Tourists sometimes whizz through the midlands and miss these bits. I am well overdue a visit to Clonmacnoise myself, and your post is urging me on to attend to that.
Hey if you come to the Midlands you’ll have to drop in for tea 🙂
That’s what I love about Anglea’s blog – A Silver Voice From Ireland. She visits places in her own country, appreciating them anew, as if she were visiting. Yet she often has her own memories attached to what she is seeing. Enjoy!
Janet – Thank you so very much for such a beautiful compliment! It was such a joy to meet you after your travels! You have such a focus and passion for your mission of discovery, but that is beautifully tempered by your appreciation of all that is around you , including the pigs, chickens and dogs of your hospitable hosts! Clonmacnoise is one of our treasures here in ireland. It is enormously peaceful and has such a wonderful setting on the edge of the Shannon. a truly ‘holy’ experience!

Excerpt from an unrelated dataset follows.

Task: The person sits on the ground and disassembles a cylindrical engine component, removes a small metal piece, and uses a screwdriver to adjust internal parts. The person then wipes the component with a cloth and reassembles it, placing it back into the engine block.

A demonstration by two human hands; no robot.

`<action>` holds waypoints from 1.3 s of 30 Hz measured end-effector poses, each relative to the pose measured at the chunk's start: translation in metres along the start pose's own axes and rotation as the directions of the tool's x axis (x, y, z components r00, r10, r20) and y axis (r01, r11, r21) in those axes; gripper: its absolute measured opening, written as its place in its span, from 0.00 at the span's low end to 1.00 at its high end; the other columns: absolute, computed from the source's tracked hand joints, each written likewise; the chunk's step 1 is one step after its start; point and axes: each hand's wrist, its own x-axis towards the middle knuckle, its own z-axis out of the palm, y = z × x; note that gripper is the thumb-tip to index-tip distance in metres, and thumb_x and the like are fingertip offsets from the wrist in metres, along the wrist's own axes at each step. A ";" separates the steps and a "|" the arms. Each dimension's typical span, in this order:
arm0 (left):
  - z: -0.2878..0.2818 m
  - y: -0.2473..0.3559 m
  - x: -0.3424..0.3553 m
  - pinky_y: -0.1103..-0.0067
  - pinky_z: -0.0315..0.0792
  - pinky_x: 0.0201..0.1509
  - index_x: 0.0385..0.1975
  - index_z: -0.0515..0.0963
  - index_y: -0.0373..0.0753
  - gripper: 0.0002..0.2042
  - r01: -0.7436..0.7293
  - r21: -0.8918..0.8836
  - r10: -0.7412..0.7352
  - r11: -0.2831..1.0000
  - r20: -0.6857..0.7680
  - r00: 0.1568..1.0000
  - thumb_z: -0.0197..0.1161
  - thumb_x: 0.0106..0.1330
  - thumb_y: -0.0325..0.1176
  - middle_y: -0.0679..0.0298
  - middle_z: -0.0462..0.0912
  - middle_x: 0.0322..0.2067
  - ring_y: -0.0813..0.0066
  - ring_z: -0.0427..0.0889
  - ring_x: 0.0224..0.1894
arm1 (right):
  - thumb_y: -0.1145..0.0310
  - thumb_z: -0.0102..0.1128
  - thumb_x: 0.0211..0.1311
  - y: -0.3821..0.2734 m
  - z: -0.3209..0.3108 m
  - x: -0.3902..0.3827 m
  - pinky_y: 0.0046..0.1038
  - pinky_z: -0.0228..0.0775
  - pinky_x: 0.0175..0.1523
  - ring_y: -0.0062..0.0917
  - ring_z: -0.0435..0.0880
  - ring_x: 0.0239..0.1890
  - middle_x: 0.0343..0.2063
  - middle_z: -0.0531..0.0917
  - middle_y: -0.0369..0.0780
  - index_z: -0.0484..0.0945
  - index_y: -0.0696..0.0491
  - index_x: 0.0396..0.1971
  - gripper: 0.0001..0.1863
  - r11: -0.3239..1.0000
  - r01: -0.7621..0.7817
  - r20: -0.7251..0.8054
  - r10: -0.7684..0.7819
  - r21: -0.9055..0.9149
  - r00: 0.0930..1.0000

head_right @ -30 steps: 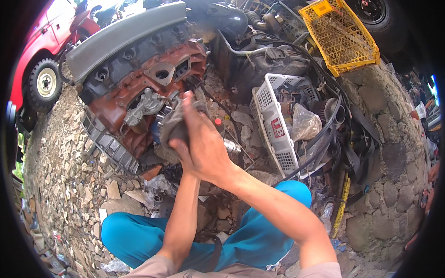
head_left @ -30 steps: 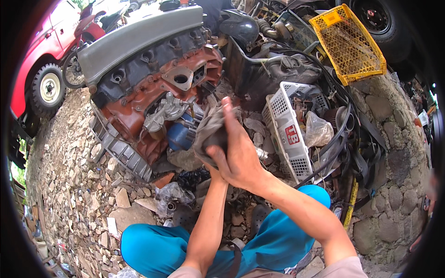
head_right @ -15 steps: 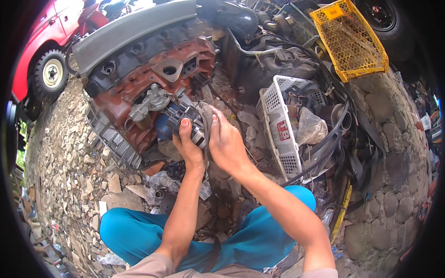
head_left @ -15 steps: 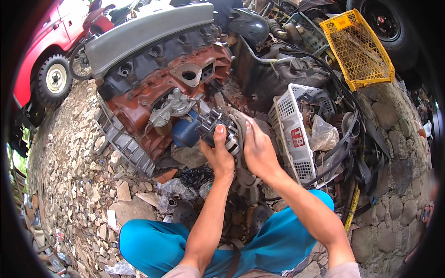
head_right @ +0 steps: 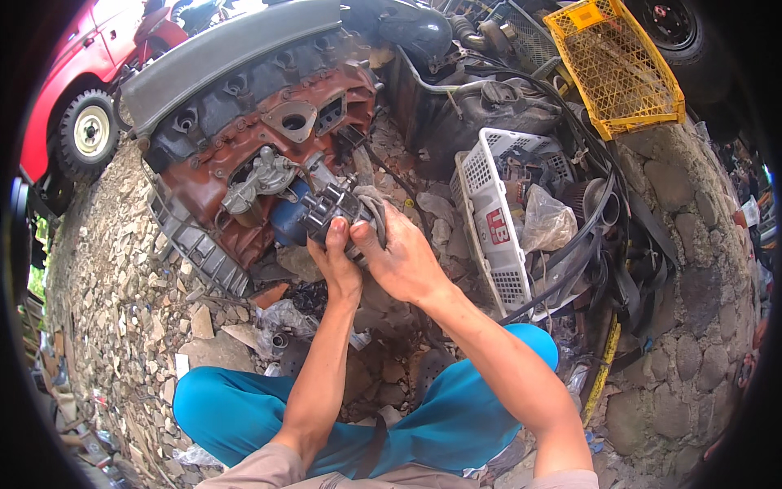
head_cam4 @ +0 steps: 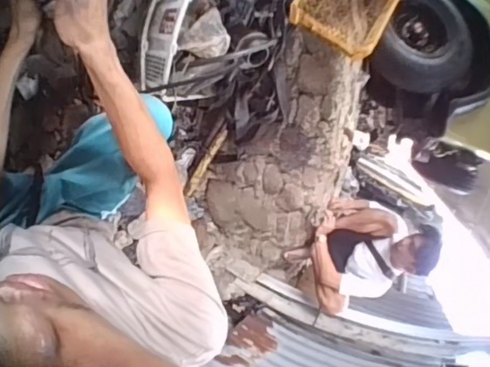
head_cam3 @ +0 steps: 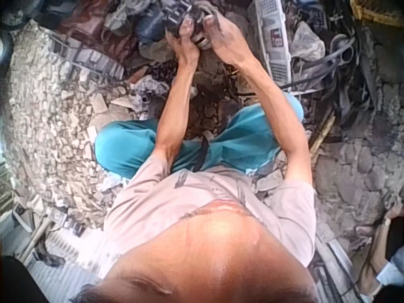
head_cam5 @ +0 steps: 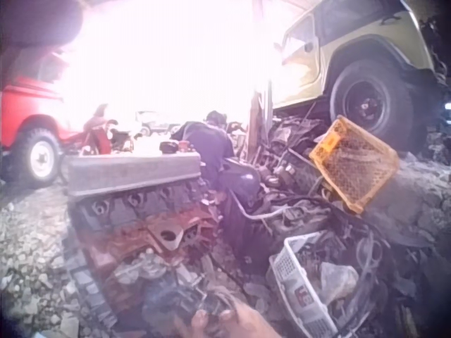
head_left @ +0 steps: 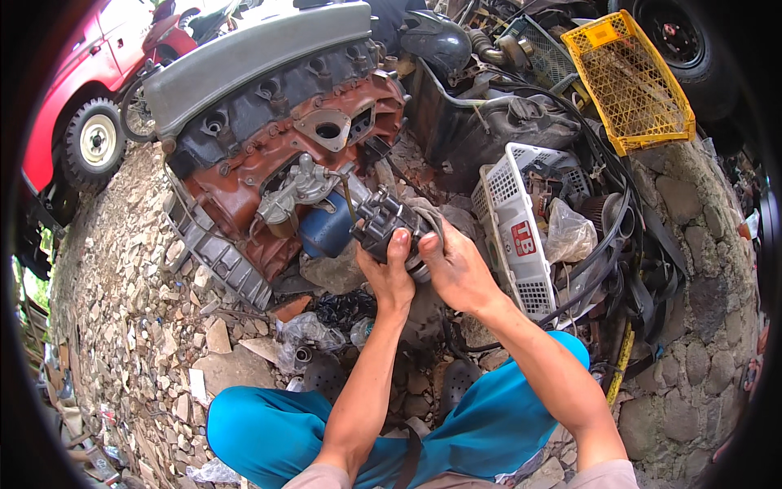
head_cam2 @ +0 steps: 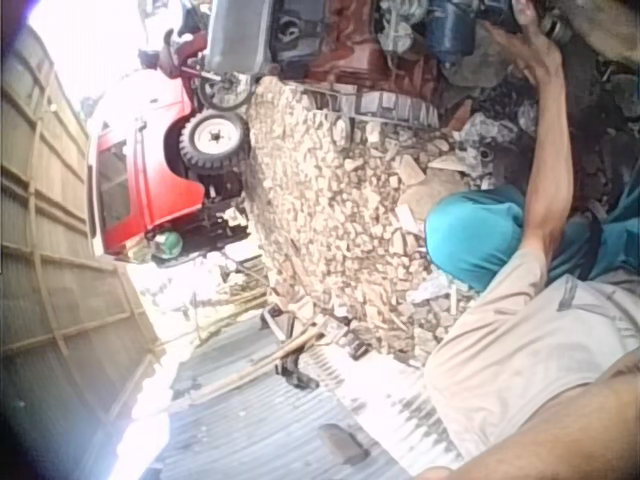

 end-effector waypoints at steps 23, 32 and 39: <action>-0.006 -0.001 0.008 0.79 0.72 0.44 0.48 0.73 0.33 0.23 0.066 -0.032 -0.070 0.997 -0.155 0.985 0.71 0.61 0.43 0.63 0.79 0.39 0.77 0.77 0.37 | 0.43 0.60 0.63 -0.019 0.031 -0.039 0.46 0.68 0.60 0.55 0.72 0.59 0.54 0.72 0.63 0.54 0.70 0.65 0.49 0.840 0.039 -0.077 -0.095 -0.541 0.993; 0.005 0.002 0.009 0.80 0.73 0.45 0.50 0.72 0.33 0.25 -0.009 -0.038 0.004 0.999 -0.110 0.994 0.73 0.60 0.42 0.65 0.78 0.40 0.78 0.77 0.39 | 0.43 0.66 0.57 -0.018 0.015 -0.032 0.47 0.64 0.63 0.57 0.70 0.59 0.54 0.70 0.64 0.54 0.73 0.64 0.53 0.872 0.068 -0.006 -0.081 -0.485 0.997; 0.022 -0.001 -0.005 0.80 0.72 0.43 0.44 0.76 0.35 0.19 0.012 0.018 -0.013 1.000 0.039 0.999 0.69 0.61 0.41 0.68 0.80 0.37 0.81 0.77 0.38 | 0.36 0.48 0.68 0.003 -0.016 -0.020 0.35 0.66 0.60 0.40 0.77 0.59 0.52 0.78 0.57 0.68 0.62 0.58 0.41 0.927 -0.369 0.004 0.370 -0.067 0.929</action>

Thank you, Angela, and all likewise. It’s taking a while to write my next one, as it gets to the heart of my early journey and has lots of details to confirm. A new friend is helping me with it. One important place it will discuss is another church ruin, ancient and important like Clonmacnoise, but not restored and not so well known.
So glad to have met! – Janet
You certainly covered the ground Janet. But you’re so right – if you stop and watch, listen in many parts of Ireland there is something there that connects you back in time. I’ve never had that sensation anywhere else.
Margaret and Alfie’s looks good!
Thanks, Roy – just at the beginning still. So true, Ireland is unlike anywhere. It is a magic place. Yes, do stop in at Old Farm.
Hi,
I am inquiring about the Maher side of your lineage and in particular a Pa Maher of the Roscrea Timoney bog area near Knock village. there are so many connections there. Pa Maher married a Mullalley from Rathnavague, near Dunkerrin.
I was wondering if this Maher would be any way connected to your Mahers?
Jos, I would like to talk with you about this off-blog. I do know of Mahers from Knock/Ballyroan who settled in my home town. That area was also on my quest this time. Will contact you. Thank you.
Janet,
A lovely post, and thank you for all the kind comments about your stay here. I cannot believe that there is a Meagher connection to Birr Castle! Small world indeed.
Margaret
Hi Margaret! Let me know if you hear more about that. All good wishes to you and Alfie!